Last updated on January 21st, 2023 at 12:11 pm
Lupus anticoagulant (LA) is an autoantibody that causes blood clots. It is also known as lupus anticoagulants or LA. They are associated with systemic lupus erythematosus (SLE).
What are lupus anticoagulants?
Quick Jump Table
Lupus anticoagulants (LAs) are a type of antibody produced by your body’s immune system. While most antibodies attack the disease in the body, LAs attack healthy cells and cell proteins.
They attack phospholipids, which are essential components of cell membranes.
What are the symptoms of lupus anticoagulants?
LAs can increase the risk of blood clots. However, antibodies can be present and not lead to a clot.
If you develop a blood clot in one of your arms or legs, symptoms may include:
- swelling in your arm or leg
- redness or discoloration in your arm or leg
- breathing difficulties
- pain or numbness in your arm or leg
A blood clot in your heart or lungs may cause:
- chest pain
- excessive sweating
- breathing difficulties
- fatigue, dizziness, or both
Blood clots in your stomach or kidneys may lead to:
Blood clots can be life-threatening if they aren’t treated promptly.
Lupus anticoagulants cause miscarriage
Small blood clots caused by LAs can complicate a pregnancy and induce miscarriage.
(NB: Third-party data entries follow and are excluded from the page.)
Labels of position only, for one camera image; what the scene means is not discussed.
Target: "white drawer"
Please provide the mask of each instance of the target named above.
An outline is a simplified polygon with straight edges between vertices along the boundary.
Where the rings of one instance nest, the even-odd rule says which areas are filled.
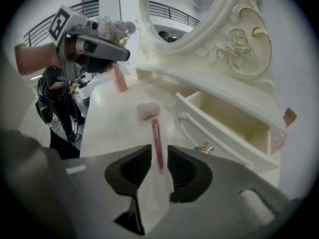
[[[263,173],[279,167],[270,152],[269,127],[217,97],[196,92],[176,94],[174,144],[195,148],[211,143],[213,155],[242,163]]]

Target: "white vanity table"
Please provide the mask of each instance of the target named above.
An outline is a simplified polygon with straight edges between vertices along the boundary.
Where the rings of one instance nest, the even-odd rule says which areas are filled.
[[[96,87],[91,96],[84,127],[81,157],[153,143],[152,119],[140,121],[137,114],[137,105],[148,102],[160,105],[160,113],[156,118],[160,124],[163,149],[166,149],[167,145],[196,147],[175,128],[178,123],[175,114],[176,104],[178,105],[176,99],[192,97],[198,93],[198,89],[165,75],[154,74],[154,76],[144,80],[126,76],[128,90],[123,93],[116,92],[113,82]],[[213,145],[216,148],[212,152],[213,155],[226,157],[220,154],[219,145],[215,143]],[[258,174],[277,187],[280,174],[280,152],[273,154],[271,158],[276,167]]]
[[[151,119],[139,121],[137,105],[155,102],[163,150],[207,142],[212,155],[242,163],[277,187],[280,152],[270,154],[270,130],[286,125],[267,75],[272,48],[262,0],[215,0],[207,18],[173,43],[158,36],[148,3],[139,0],[141,66],[126,77],[126,92],[117,93],[113,82],[95,88],[81,156],[153,143]]]

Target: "person's hand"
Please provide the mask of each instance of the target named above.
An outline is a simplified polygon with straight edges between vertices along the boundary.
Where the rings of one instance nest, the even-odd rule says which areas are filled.
[[[75,43],[76,43],[76,38],[70,37],[67,38],[65,43],[65,55],[67,59],[72,60],[75,56],[76,48],[75,48]],[[84,44],[84,50],[87,49],[88,43],[85,42]],[[56,52],[54,53],[54,56],[52,57],[52,64],[56,67],[63,68],[64,63],[58,58]]]

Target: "person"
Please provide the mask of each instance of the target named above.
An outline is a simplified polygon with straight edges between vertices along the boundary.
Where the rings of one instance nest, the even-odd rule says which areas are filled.
[[[165,32],[165,31],[160,31],[160,32],[159,32],[159,36],[160,36],[164,41],[166,41],[166,42],[175,42],[175,41],[177,41],[176,38],[169,37],[169,36],[168,36],[168,33]]]
[[[61,76],[61,69],[55,66],[49,66],[45,69],[44,78],[46,87],[44,95],[47,99],[48,106],[59,118],[68,141],[76,141],[78,134],[73,136],[72,123],[70,115],[77,119],[78,124],[84,124],[85,119],[81,116],[81,112],[68,92],[64,91],[62,82],[58,80]]]
[[[80,151],[55,134],[40,118],[35,107],[37,98],[21,77],[53,65],[62,67],[55,45],[49,43],[26,47],[12,29],[13,27],[8,26],[1,40],[0,77],[3,89],[9,90],[0,93],[1,129],[18,130],[37,140],[43,147],[57,150],[61,159],[79,157]],[[72,55],[75,51],[75,40],[69,38],[66,53]]]

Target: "drawer handle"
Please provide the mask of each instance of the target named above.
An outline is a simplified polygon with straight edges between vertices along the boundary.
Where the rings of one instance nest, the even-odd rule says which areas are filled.
[[[204,135],[206,135],[209,139],[211,139],[215,144],[218,144],[221,148],[226,150],[230,155],[232,155],[234,158],[236,158],[239,162],[243,163],[245,166],[247,166],[250,169],[254,169],[253,163],[249,161],[248,159],[244,158],[243,156],[239,155],[237,152],[232,150],[230,147],[228,147],[226,144],[224,144],[222,141],[220,141],[218,138],[213,136],[207,129],[205,129],[201,124],[199,124],[196,120],[192,118],[188,113],[182,112],[178,114],[178,120],[181,122],[182,120],[188,120],[194,126],[196,126]],[[195,143],[195,145],[198,145],[193,138],[186,132],[184,125],[182,124],[182,130],[187,135],[187,137]]]
[[[204,143],[204,146],[195,147],[195,150],[201,151],[208,155],[212,155],[212,152],[215,150],[215,147],[212,144],[206,142]]]

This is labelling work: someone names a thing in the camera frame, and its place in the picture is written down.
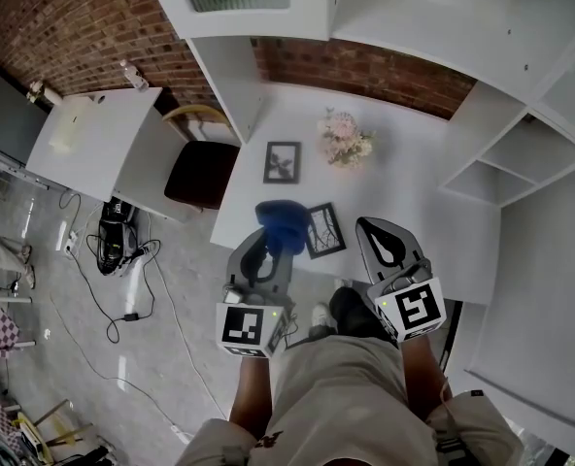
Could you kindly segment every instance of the white desk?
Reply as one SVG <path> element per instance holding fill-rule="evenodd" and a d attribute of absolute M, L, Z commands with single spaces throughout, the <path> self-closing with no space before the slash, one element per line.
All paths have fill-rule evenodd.
<path fill-rule="evenodd" d="M 146 211 L 186 220 L 189 207 L 164 196 L 185 143 L 153 107 L 161 90 L 85 94 L 94 102 L 82 111 L 68 150 L 50 144 L 69 105 L 71 97 L 65 97 L 48 116 L 26 168 L 98 200 L 116 196 Z"/>
<path fill-rule="evenodd" d="M 268 85 L 269 98 L 250 141 L 242 146 L 220 206 L 212 242 L 235 249 L 259 224 L 255 206 L 290 199 L 307 207 L 332 202 L 347 249 L 318 259 L 305 250 L 297 268 L 369 282 L 355 235 L 359 216 L 410 229 L 432 260 L 443 293 L 488 304 L 496 271 L 500 211 L 437 189 L 436 163 L 446 122 L 363 97 L 303 86 Z M 373 153 L 358 170 L 329 166 L 317 142 L 326 107 L 377 131 Z M 302 143 L 299 184 L 264 184 L 266 145 Z"/>

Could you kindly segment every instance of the white cable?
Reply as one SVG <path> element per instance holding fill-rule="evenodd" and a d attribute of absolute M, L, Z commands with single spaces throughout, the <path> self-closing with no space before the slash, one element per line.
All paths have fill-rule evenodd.
<path fill-rule="evenodd" d="M 81 347 L 81 344 L 79 344 L 77 342 L 77 340 L 74 338 L 74 335 L 72 335 L 72 333 L 70 332 L 69 328 L 67 327 L 67 324 L 65 324 L 65 321 L 63 320 L 63 316 L 61 315 L 61 313 L 59 312 L 58 308 L 56 307 L 56 304 L 54 304 L 54 301 L 52 300 L 52 295 L 49 294 L 49 298 L 52 302 L 52 306 L 54 307 L 54 310 L 56 311 L 56 315 L 58 316 L 58 318 L 61 320 L 61 324 L 63 325 L 63 328 L 65 328 L 65 331 L 67 332 L 67 334 L 70 336 L 70 338 L 72 339 L 72 341 L 76 344 L 76 347 L 78 347 L 79 351 L 81 352 L 81 354 L 83 355 L 83 358 L 85 359 L 86 364 L 88 365 L 89 368 L 91 368 L 91 371 L 93 371 L 93 373 L 95 373 L 98 377 L 100 377 L 102 380 L 104 381 L 117 381 L 117 382 L 124 382 L 129 384 L 132 388 L 134 388 L 135 390 L 141 392 L 142 394 L 144 394 L 147 398 L 149 398 L 152 403 L 155 405 L 155 407 L 162 413 L 162 415 L 166 418 L 167 421 L 169 421 L 172 425 L 177 426 L 176 422 L 171 419 L 171 417 L 169 417 L 169 415 L 167 415 L 164 411 L 162 411 L 162 408 L 158 405 L 158 403 L 156 402 L 156 400 L 149 395 L 143 388 L 138 387 L 137 385 L 135 385 L 134 383 L 129 382 L 128 380 L 124 379 L 124 378 L 118 378 L 118 377 L 105 377 L 104 375 L 102 375 L 102 373 L 100 373 L 99 371 L 97 371 L 94 367 L 93 364 L 90 363 L 88 357 L 85 354 L 85 351 L 83 350 L 83 348 Z M 193 435 L 191 433 L 186 433 L 183 432 L 186 436 L 188 437 L 193 437 Z"/>
<path fill-rule="evenodd" d="M 150 213 L 147 213 L 147 215 L 148 215 L 148 241 L 149 241 L 152 239 L 152 216 L 150 215 Z M 192 360 L 192 355 L 190 354 L 190 347 L 188 346 L 188 341 L 186 340 L 186 337 L 184 336 L 184 330 L 182 329 L 182 325 L 180 324 L 180 320 L 178 319 L 178 313 L 175 309 L 175 302 L 173 301 L 173 297 L 171 297 L 171 293 L 169 293 L 169 288 L 167 287 L 167 283 L 164 280 L 164 276 L 162 276 L 162 271 L 160 270 L 160 265 L 158 264 L 158 261 L 155 260 L 155 256 L 153 257 L 153 262 L 155 263 L 155 267 L 158 270 L 158 275 L 160 275 L 160 279 L 162 280 L 162 284 L 164 285 L 164 291 L 167 292 L 167 297 L 169 297 L 169 300 L 171 301 L 171 307 L 173 308 L 173 317 L 175 318 L 175 322 L 178 324 L 178 329 L 180 330 L 180 336 L 182 337 L 182 342 L 184 342 L 184 347 L 186 348 L 186 355 L 188 356 L 188 360 L 190 361 L 190 366 L 192 366 L 192 369 L 194 370 L 195 374 L 197 375 L 197 377 L 199 377 L 199 380 L 203 383 L 203 386 L 206 389 L 208 396 L 212 399 L 212 402 L 214 402 L 214 405 L 217 407 L 217 410 L 219 410 L 220 415 L 224 419 L 227 419 L 224 412 L 220 408 L 219 403 L 217 402 L 217 399 L 215 399 L 214 395 L 210 391 L 210 387 L 206 383 L 203 376 L 201 376 L 201 373 L 199 373 L 197 366 L 195 365 L 194 361 Z"/>

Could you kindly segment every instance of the blue towel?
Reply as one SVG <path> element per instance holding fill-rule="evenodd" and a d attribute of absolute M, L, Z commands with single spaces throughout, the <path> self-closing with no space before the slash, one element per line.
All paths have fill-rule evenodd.
<path fill-rule="evenodd" d="M 286 249 L 294 255 L 305 250 L 311 217 L 307 208 L 291 200 L 269 200 L 255 207 L 257 220 L 266 230 L 266 247 L 272 257 Z"/>

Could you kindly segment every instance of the framed picture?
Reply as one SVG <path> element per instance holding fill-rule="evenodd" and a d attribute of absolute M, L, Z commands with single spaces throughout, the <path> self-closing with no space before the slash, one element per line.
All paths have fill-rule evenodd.
<path fill-rule="evenodd" d="M 346 248 L 331 203 L 311 208 L 309 215 L 311 224 L 307 230 L 307 250 L 312 259 Z"/>
<path fill-rule="evenodd" d="M 300 169 L 299 142 L 268 142 L 265 183 L 298 183 Z"/>

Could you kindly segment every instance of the brick wall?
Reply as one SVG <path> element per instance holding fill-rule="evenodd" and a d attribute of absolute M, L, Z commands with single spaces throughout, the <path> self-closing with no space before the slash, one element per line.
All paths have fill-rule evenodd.
<path fill-rule="evenodd" d="M 253 38 L 270 81 L 336 89 L 450 118 L 474 80 L 402 53 L 331 40 Z M 21 84 L 44 78 L 61 94 L 129 86 L 127 58 L 161 95 L 163 110 L 219 106 L 157 0 L 0 0 L 0 66 Z"/>
<path fill-rule="evenodd" d="M 377 98 L 449 119 L 475 80 L 411 55 L 330 40 L 253 38 L 264 78 Z"/>
<path fill-rule="evenodd" d="M 61 94 L 129 86 L 130 59 L 169 107 L 217 99 L 157 0 L 0 0 L 0 66 Z"/>
Multiple miscarriages may be a sign of LAs, especially if they occur after the first trimester.
If you’ve tested positive for lupus anticoagulant antibodies, you likely want to know what effect this will have on a pregnancy or if the condition played a role in a previous miscarriage.
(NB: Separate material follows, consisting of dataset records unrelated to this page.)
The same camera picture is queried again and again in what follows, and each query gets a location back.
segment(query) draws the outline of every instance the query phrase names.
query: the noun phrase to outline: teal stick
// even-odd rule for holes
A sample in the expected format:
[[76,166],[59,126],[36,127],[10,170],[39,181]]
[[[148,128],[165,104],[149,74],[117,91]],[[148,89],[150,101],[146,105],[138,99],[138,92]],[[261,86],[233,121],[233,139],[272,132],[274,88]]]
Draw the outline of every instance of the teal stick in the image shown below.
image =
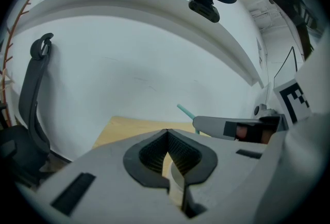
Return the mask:
[[[191,118],[191,119],[194,119],[195,118],[195,115],[194,114],[192,114],[190,111],[188,111],[184,106],[182,106],[181,104],[178,104],[178,105],[176,105],[180,110],[182,110],[189,118]],[[200,131],[197,131],[196,129],[195,129],[195,133],[196,134],[199,134],[200,133]]]

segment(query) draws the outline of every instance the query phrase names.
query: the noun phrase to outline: black chair
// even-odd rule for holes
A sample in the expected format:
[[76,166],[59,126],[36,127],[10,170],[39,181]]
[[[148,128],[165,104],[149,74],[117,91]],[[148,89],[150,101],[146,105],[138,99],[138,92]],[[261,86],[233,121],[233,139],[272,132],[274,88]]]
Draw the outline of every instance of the black chair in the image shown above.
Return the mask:
[[26,70],[19,100],[19,112],[27,129],[17,125],[0,131],[0,152],[5,164],[15,180],[30,186],[38,185],[41,179],[49,175],[39,171],[46,163],[50,142],[37,118],[37,97],[50,60],[53,36],[52,33],[47,33],[31,46],[32,58]]

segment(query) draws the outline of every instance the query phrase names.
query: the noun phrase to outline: chair headrest
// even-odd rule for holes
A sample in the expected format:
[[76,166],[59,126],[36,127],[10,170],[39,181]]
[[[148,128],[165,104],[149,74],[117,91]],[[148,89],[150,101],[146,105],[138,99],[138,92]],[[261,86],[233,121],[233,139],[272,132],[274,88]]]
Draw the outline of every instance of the chair headrest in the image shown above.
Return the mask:
[[30,54],[33,59],[40,60],[50,52],[50,48],[52,46],[51,38],[54,35],[52,33],[46,33],[43,35],[40,39],[37,39],[33,42]]

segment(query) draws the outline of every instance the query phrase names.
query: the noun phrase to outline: chair backrest
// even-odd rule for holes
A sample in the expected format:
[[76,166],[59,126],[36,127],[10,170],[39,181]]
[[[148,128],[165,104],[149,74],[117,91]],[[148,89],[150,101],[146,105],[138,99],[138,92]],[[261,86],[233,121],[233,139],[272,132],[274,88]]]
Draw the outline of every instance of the chair backrest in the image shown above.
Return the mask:
[[52,33],[47,33],[33,42],[30,50],[32,58],[26,70],[19,100],[19,112],[27,125],[29,136],[42,152],[50,151],[50,143],[38,122],[37,97],[43,74],[50,60],[52,49],[50,39],[53,36]]

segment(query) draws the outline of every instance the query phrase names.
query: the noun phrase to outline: wooden table
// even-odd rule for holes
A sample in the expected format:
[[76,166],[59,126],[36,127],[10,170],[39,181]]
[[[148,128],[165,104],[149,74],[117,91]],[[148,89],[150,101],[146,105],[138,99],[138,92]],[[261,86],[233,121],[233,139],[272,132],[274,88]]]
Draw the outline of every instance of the wooden table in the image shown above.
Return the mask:
[[[195,128],[192,123],[152,122],[150,120],[113,116],[95,141],[93,148],[120,141],[138,134],[161,129],[180,129],[195,133]],[[171,157],[167,154],[163,163],[162,175],[164,177],[167,175],[171,161]]]
Better your understanding of this diagnosis with this review, which includes the risks and treatments for this condition.
What is the associated condition of LA?
Roughly half of people with LAs also have the autoimmune disease lupus.
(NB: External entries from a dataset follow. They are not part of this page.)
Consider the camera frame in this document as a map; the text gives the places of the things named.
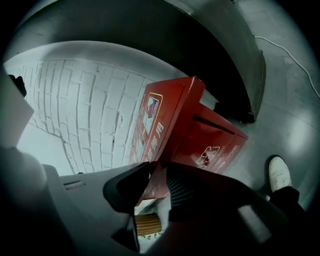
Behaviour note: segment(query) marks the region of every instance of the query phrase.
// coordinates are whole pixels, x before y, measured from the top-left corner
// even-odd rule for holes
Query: red donation box
[[[169,195],[166,163],[222,173],[248,137],[200,103],[205,84],[196,77],[146,86],[134,130],[129,163],[158,161],[143,199]]]

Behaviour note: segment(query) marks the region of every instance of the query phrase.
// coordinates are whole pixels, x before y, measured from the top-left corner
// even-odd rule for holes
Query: ribbed brown object
[[[137,215],[134,217],[138,236],[146,236],[161,231],[161,221],[155,214]]]

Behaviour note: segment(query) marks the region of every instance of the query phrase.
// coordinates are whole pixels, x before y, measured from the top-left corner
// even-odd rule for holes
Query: wire
[[[261,37],[261,36],[253,36],[253,37],[254,37],[254,38],[259,38],[259,39],[266,40],[266,41],[269,42],[270,44],[272,44],[272,45],[274,45],[274,46],[277,46],[277,47],[285,50],[286,53],[289,54],[289,56],[294,60],[294,62],[297,63],[297,64],[306,72],[306,74],[308,75],[310,84],[311,84],[311,86],[312,86],[312,89],[314,90],[314,92],[316,93],[316,95],[320,98],[320,94],[317,92],[314,84],[312,83],[312,80],[311,80],[311,77],[310,77],[310,75],[309,75],[309,72],[291,55],[291,53],[290,53],[286,48],[284,48],[284,47],[282,47],[281,45],[278,45],[278,44],[276,44],[276,43],[274,43],[274,42],[271,42],[270,40],[268,40],[268,39],[266,39],[266,38],[264,38],[264,37]]]

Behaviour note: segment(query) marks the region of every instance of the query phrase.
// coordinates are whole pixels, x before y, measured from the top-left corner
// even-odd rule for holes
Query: shoe
[[[279,156],[275,156],[270,160],[269,179],[272,192],[284,187],[292,187],[289,168]]]

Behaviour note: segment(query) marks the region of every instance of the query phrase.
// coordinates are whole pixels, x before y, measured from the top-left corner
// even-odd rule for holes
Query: gray floor
[[[238,0],[235,5],[252,33],[288,49],[309,71],[320,92],[319,65],[290,16],[272,0]],[[299,202],[306,209],[320,178],[320,98],[307,74],[284,50],[256,40],[266,62],[262,105],[254,124],[233,122],[249,140],[225,174],[265,194],[266,159],[280,155],[290,169],[293,186],[300,192]]]

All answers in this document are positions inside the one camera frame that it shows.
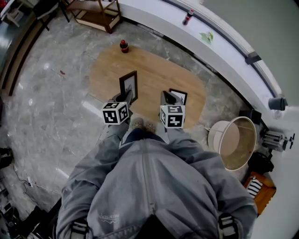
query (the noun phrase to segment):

Tests for lupus anticoagulants
Your doctor may advise to test for LAs if you have unexplained blood clots or have had multiple miscarriages.
No single test helps doctors conclusively diagnose LAs. Multiple blood tests are required to determine if LAs are present in your bloodstream. Repeat testing is also needed over time to confirm their presence. This is because these antibodies can appear with infections, but go away once the infection resolves.
PTT test for LA
The partial thromboplastin time (PTT) test measures the time it takes your blood to clot. It can also reveal if your blood contains anticoagulant antibodies. However, it won’t reveal whether you specifically have LAs.
If your test results show anticoagulant antibodies, you’ll need to be retested. Retesting normally happens in about 12 weeks.
If your PTT test shows anticoagulant antibodies, your doctor’s advice other types of blood tests to look for signs of other medical conditions.
- anticardiolipin antibody test
- anti phospholipids antibody test
- kaolin clotting time
- coagulation factor assays
- dilute Russell viper venom test(DRVVT)
- LA-sensitive PTT
- beta-2 glycoprotein 1 antibody test
There’s a slight risk of infection or bleeding, as with any of the above blood test.
Lupus anticoagulants and antiphospholipid antibodies
Lupus anticoagulants are antibodies against substances in the lining of cells. These substances prevent blood clotting in a test tube. They are called phospholipids.
People with antibodies to phospholipids (aPL) may have a very high risk of forming blood clots. Despite the name anticoagulant, there is no increased risk of bleeding.
Most often, lupus anticoagulants and aPL are found in people with diseases such as systemic lupus erythematosus (SLE).